Yes, it does vary by state. That statement about consumption only of the homeowner, etc. is not in the TTB regulations.


----------



## bein_bein (Dec 17, 2012)

I never sell my wine, instead I have "bottles of colored liquid to be used for decorative purposes only." In fact I am even thinking about putting "NOT INTENDED FOR HUMAN CONSUMPTION" on the bottle.... I can't be held responsible for what people do in the privacy of their home... right ?:


----------



## seth8530 (Dec 17, 2012)

Heheeh very nice.

BTW, I was wrong. I winery can not gift away wine that is intended for sale. However, Im pretty sure they can gift it once they are off the premise or in a non professorial setting.


----------



## barryjo (Jan 2, 2013)

Several people have asked my "how much?" for several bottles of wine. My reply is "I can't sell it". 
However, I did place an empty peanut container on a shelf near the door that is labeled "Wine Supply Fund". Nothing against helping the vintner out with supplies.
If they don't contribute, they are not asked back!!!!


----------



## barryjo (Jan 2, 2013)

bein_bein said:


> I never sell my wine, instead I have "bottles of colored liquid to be used for decorative purposes only." In fact I am even thinking about putting "NOT INTENDED FOR HUMAN CONSUMPTION" on the bottle.... I can't be held responsible for what people do in the privacy of their home... right ?:


 
Meat marinade is a popular use for wine.
Just sayin'


----------



## GreginND (Jan 2, 2013)

seth8530 said:


> Heheeh very nice.
> 
> BTW, I was wrong. I winery can not gift away wine that is intended for sale. However, Im pretty sure they can gift it once they are off the premise or in a non professorial setting.



They can't gift it if it is still bonded and the excise taxes have not been paid. But if the taxes are already paid, I don't think it would be a problem for a winery to gift wine. Maybe I'm wrong.


----------



## seth8530 (Jan 4, 2013)

I will defer to your knowladge on this matter


----------



## Fabiola (Jan 4, 2013)

GreginND said:


> They can't gift it if it is still bonded and the excise taxes have not been paid. But if the taxes are already paid, I don't think it would be a problem for a winery to gift wine.
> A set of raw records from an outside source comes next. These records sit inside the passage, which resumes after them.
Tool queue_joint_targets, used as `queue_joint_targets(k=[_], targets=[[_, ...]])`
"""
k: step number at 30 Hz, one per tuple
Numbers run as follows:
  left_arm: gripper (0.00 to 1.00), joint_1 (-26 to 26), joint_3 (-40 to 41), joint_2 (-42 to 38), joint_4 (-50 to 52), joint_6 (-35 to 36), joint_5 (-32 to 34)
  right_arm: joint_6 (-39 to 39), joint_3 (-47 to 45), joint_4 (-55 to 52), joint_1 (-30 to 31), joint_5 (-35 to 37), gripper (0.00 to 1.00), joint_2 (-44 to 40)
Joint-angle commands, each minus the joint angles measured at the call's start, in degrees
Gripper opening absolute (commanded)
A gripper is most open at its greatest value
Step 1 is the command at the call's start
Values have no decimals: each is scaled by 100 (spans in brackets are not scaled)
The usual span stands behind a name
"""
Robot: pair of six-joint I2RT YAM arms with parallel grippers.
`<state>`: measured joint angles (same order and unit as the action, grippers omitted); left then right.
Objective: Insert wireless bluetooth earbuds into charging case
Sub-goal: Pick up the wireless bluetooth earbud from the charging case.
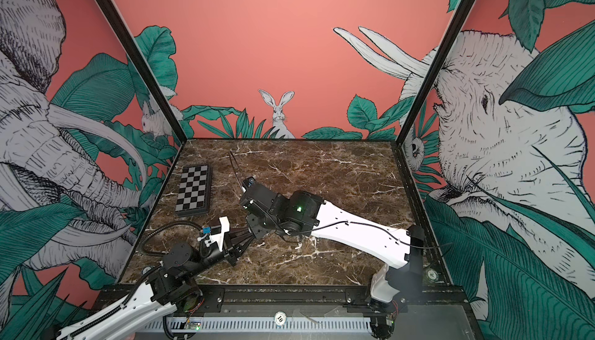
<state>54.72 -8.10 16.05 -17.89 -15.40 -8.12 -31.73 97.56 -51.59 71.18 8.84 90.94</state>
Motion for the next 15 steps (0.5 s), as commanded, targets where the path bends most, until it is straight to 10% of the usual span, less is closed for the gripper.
queue_joint_targets(k=[1,15], targets=[[0,21,-16,-65,-92,37,-21,11,-79,-9,1,22,28,29],[0,21,-26,-146,-48,81,39,-84,-202,-7,35,-22,33,27]])
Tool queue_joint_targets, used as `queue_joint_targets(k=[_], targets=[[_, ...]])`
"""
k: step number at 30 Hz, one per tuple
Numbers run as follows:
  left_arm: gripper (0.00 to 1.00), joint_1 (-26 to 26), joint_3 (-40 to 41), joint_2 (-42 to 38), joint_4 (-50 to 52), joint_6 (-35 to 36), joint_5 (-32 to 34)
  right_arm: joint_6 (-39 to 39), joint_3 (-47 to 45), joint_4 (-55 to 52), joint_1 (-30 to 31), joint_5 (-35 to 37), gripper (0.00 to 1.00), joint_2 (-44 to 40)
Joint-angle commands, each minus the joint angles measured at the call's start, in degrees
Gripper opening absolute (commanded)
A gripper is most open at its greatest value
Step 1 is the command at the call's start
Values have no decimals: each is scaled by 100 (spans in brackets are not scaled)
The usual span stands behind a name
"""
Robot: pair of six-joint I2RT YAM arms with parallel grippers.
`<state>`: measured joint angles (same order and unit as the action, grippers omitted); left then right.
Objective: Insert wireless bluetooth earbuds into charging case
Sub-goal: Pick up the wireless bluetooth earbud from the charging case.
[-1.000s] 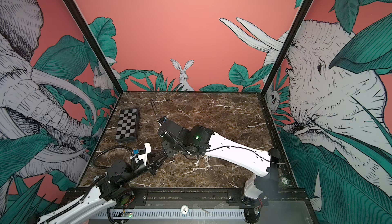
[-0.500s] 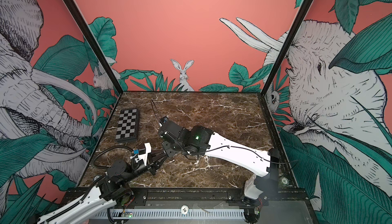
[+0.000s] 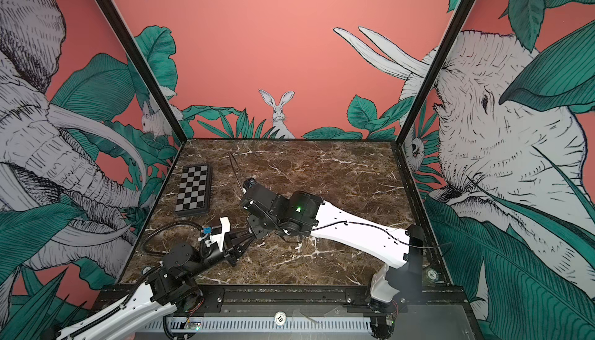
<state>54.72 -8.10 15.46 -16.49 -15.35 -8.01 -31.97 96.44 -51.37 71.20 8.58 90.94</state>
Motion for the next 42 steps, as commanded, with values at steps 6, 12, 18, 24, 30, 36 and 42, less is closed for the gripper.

Maybe I'm wrong.



I think it depends, in New Mexico is illegal to gift any type of alcohol, for exampe bars cannot give a beer case as a prize in a dance contest, neither can sell drinks 2X1, that is consider gifting... I think that varies from state to state...


----------



## saramc (Jan 4, 2013)

seth8530 said:


> Heheeh very nice.
> 
> BTW, I was wrong. I winery can not gift away wine that is intended for sale. However, Im pretty sure they can gift it once they are off the premise or in a non professorial setting.



Actually, depending on state law a licensed winery/distillery can donate to registered charities. Not applicable in every state, so you need to check out state law if you are a commercial entity.
Commercial wineries provide sample bottles to liquor stores, etc., all the time. State law defines how they can go about it. No different than a winery providing tastings, complimentary or paid, state law and even county laws will set the parameters. All about taxes and your state/local laws.


----------



## terroirdejeroir (Jan 8, 2013)

I have seen references to folks who host wine production on a contract basis for customers who want the kit experience, but don't want the investment in equipment, fruit flies, etc. I have always assumed those were our Canadian brethren. Is that legal in the US?


----------



## GreginND (Jan 8, 2013)

Here in the states those kit wine production facilities also need to be licensed and bonded just like any other winery.


----------